When you reach the listing, restate it word for word, leaving nothing out.

**Data shown:**
══════════

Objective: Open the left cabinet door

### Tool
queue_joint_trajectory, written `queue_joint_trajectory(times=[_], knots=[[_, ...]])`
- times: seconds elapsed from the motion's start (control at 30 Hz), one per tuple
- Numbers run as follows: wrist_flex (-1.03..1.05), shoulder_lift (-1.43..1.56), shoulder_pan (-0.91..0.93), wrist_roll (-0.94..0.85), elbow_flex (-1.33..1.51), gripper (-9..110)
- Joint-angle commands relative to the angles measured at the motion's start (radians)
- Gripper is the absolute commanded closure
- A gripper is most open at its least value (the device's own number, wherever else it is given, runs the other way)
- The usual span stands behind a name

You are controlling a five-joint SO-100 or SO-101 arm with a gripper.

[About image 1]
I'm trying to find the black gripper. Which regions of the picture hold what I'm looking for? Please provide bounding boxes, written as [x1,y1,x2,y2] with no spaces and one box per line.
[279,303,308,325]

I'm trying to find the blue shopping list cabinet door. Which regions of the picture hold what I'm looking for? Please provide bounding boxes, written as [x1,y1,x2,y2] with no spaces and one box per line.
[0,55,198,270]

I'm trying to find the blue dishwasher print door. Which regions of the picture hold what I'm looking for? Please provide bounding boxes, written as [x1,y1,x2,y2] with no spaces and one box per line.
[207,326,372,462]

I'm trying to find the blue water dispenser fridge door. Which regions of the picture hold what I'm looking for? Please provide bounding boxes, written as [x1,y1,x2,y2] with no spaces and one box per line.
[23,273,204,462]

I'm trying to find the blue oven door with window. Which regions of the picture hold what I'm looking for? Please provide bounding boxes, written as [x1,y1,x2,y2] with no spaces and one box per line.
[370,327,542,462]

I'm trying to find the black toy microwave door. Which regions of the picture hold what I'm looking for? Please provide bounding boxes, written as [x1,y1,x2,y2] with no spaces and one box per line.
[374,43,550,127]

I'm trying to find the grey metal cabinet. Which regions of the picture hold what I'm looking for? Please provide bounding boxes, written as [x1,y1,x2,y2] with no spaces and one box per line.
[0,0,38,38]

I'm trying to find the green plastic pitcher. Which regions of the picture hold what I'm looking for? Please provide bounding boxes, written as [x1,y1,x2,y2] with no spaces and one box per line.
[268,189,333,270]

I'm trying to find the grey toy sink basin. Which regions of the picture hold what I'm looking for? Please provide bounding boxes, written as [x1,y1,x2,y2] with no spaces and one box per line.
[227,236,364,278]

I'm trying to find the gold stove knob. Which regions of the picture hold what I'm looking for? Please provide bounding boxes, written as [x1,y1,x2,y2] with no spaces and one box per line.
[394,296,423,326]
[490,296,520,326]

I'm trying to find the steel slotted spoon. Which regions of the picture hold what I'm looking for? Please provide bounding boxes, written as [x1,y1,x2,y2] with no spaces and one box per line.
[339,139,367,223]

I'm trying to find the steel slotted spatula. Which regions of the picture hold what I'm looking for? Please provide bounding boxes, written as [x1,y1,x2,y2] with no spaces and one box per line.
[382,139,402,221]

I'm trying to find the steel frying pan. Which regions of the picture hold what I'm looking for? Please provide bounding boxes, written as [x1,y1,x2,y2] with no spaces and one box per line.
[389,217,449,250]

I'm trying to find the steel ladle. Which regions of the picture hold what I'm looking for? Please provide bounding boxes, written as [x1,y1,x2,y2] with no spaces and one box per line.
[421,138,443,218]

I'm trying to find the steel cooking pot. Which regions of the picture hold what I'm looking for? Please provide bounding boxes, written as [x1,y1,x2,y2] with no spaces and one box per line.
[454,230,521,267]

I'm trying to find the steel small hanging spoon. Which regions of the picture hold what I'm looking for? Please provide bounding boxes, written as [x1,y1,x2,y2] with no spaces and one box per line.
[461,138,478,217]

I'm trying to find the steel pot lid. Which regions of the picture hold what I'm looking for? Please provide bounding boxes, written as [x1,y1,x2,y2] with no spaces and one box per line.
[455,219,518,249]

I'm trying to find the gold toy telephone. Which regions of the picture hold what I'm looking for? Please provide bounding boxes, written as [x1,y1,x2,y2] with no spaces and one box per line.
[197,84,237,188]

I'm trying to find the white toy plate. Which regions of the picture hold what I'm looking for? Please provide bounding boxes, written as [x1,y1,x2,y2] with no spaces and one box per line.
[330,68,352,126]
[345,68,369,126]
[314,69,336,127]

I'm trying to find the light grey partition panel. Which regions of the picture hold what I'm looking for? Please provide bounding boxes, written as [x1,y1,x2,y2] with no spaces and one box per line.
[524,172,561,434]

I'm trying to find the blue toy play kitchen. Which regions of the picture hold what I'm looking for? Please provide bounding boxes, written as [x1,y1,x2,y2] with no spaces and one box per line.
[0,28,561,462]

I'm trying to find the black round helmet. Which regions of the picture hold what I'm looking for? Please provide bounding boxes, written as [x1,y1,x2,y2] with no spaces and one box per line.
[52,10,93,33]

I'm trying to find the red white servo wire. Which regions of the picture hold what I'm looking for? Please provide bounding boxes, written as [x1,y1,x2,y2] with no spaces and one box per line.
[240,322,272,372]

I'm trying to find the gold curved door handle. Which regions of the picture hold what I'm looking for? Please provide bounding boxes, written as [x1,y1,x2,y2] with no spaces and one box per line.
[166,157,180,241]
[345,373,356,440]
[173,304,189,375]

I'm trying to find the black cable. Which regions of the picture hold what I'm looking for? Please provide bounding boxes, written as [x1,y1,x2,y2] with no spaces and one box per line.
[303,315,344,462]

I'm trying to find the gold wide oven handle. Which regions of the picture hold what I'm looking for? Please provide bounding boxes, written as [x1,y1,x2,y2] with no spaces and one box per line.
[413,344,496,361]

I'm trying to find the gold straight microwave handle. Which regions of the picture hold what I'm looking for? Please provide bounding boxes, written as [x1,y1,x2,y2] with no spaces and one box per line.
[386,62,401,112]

══════════

**Exercise response:**
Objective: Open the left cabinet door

### Tool
queue_joint_trajectory, written `queue_joint_trajectory(times=[_], knots=[[_, ...]])`
- times: seconds elapsed from the motion's start (control at 30 Hz), one per tuple
- Numbers run as follows: wrist_flex (-1.03..1.05), shoulder_lift (-1.43..1.56), shoulder_pan (-0.91..0.93), wrist_roll (-0.94..0.85), elbow_flex (-1.33..1.51), gripper (-9..110)
- Joint-angle commands relative to the angles measured at the motion's start (radians)
- Gripper is the absolute commanded closure
- A gripper is most open at its least value (the device's own number, wherever else it is given, runs the other way)
- The usual span stands behind a name

You are controlling a five-joint SO-100 or SO-101 arm with a gripper.

[About image 1]
I'm trying to find the black gripper. Which regions of the picture hold what I'm looking for? Please provide bounding boxes, written as [x1,y1,x2,y2] with no spaces and one box per line.
[279,303,308,325]

I'm trying to find the blue shopping list cabinet door. Which regions of the picture hold what I'm looking for? Please provide bounding boxes, written as [x1,y1,x2,y2] with no spaces and one box per line.
[0,55,198,270]

I'm trying to find the blue dishwasher print door. Which regions of the picture hold what I'm looking for? Please provide bounding boxes, written as [x1,y1,x2,y2] with no spaces and one box per line.
[207,326,372,462]

I'm trying to find the blue water dispenser fridge door. Which regions of the picture hold what I'm looking for? Please provide bounding boxes, written as [x1,y1,x2,y2] with no spaces and one box per line.
[23,273,204,462]

I'm trying to find the blue oven door with window. Which regions of the picture hold what I'm looking for? Please provide bounding boxes, written as [x1,y1,x2,y2] with no spaces and one box per line.
[370,327,542,462]

I'm trying to find the black toy microwave door. Which regions of the picture hold what I'm looking for? Please provide bounding boxes, written as [x1,y1,x2,y2] with no spaces and one box per line.
[374,43,550,127]

I'm trying to find the grey metal cabinet. Which regions of the picture hold what I'm looking for? Please provide bounding boxes, written as [x1,y1,x2,y2] with no spaces and one box per line.
[0,0,38,38]

I'm trying to find the green plastic pitcher. Which regions of the picture hold what I'm looking for? Please provide bounding boxes, written as [x1,y1,x2,y2] with no spaces and one box per line.
[268,189,333,270]

I'm trying to find the grey toy sink basin. Which regions of the picture hold what I'm looking for? Please provide bounding boxes, written as [x1,y1,x2,y2] with no spaces and one box per line.
[227,236,364,278]

I'm trying to find the gold stove knob. Which regions of the picture hold what I'm looking for? Please provide bounding boxes, written as [x1,y1,x2,y2] with no spaces and one box per line.
[394,296,423,326]
[490,296,520,326]

I'm trying to find the steel slotted spoon. Which regions of the picture hold what I'm looking for? Please provide bounding boxes, written as [x1,y1,x2,y2] with no spaces and one box per line.
[339,139,367,223]

I'm trying to find the steel slotted spatula. Which regions of the picture hold what I'm looking for? Please provide bounding boxes, written as [x1,y1,x2,y2] with no spaces and one box per line.
[382,139,402,221]

I'm trying to find the steel frying pan. Which regions of the picture hold what I'm looking for? Please provide bounding boxes, written as [x1,y1,x2,y2] with no spaces and one box per line.
[389,217,449,250]

I'm trying to find the steel ladle. Which regions of the picture hold what I'm looking for? Please provide bounding boxes, written as [x1,y1,x2,y2] with no spaces and one box per line.
[421,138,443,218]

I'm trying to find the steel cooking pot. Which regions of the picture hold what I'm looking for? Please provide bounding boxes, written as [x1,y1,x2,y2] with no spaces and one box per line.
[454,230,521,267]

I'm trying to find the steel small hanging spoon. Which regions of the picture hold what I'm looking for? Please provide bounding boxes, written as [x1,y1,x2,y2] with no spaces and one box per line.
[461,138,478,217]

I'm trying to find the steel pot lid. Which regions of the picture hold what I'm looking for? Please provide bounding boxes, written as [x1,y1,x2,y2] with no spaces and one box per line.
[455,219,518,249]

I'm trying to find the gold toy telephone. Which regions of the picture hold what I'm looking for? Please provide bounding boxes, written as [x1,y1,x2,y2] with no spaces and one box per line.
[197,84,237,188]

I'm trying to find the white toy plate. Which regions of the picture hold what I'm looking for? Please provide bounding boxes, written as [x1,y1,x2,y2] with no spaces and one box per line.
[330,68,352,126]
[345,68,369,126]
[314,69,336,127]

I'm trying to find the light grey partition panel. Which regions of the picture hold what I'm looking for? Please provide bounding boxes, written as [x1,y1,x2,y2] with no spaces and one box per line.
[524,172,561,434]

I'm trying to find the blue toy play kitchen. Which regions of the picture hold what I'm looking for? Please provide bounding boxes, written as [x1,y1,x2,y2] with no spaces and one box per line.
[0,28,561,462]

I'm trying to find the black round helmet. Which regions of the picture hold what I'm looking for? Please provide bounding boxes, written as [x1,y1,x2,y2] with no spaces and one box per line.
[52,10,93,33]

I'm trying to find the red white servo wire. Which regions of the picture hold what I'm looking for? Please provide bounding boxes, written as [x1,y1,x2,y2] with no spaces and one box per line.
[240,322,272,372]

I'm trying to find the gold curved door handle. Which regions of the picture hold what I'm looking for? Please provide bounding boxes, written as [x1,y1,x2,y2] with no spaces and one box per line.
[166,157,180,241]
[345,373,356,440]
[173,304,189,375]

I'm trying to find the black cable. Which regions of the picture hold what I'm looking for? Please provide bounding boxes, written as [x1,y1,x2,y2] with no spaces and one box per line.
[303,315,344,462]

I'm trying to find the gold wide oven handle. Which regions of the picture hold what I'm looking for? Please provide bounding boxes, written as [x1,y1,x2,y2] with no spaces and one box per line.
[413,344,496,361]

I'm trying to find the gold straight microwave handle. Which regions of the picture hold what I'm looking for? Please provide bounding boxes, written as [x1,y1,x2,y2] with no spaces and one box per line.
[386,62,401,112]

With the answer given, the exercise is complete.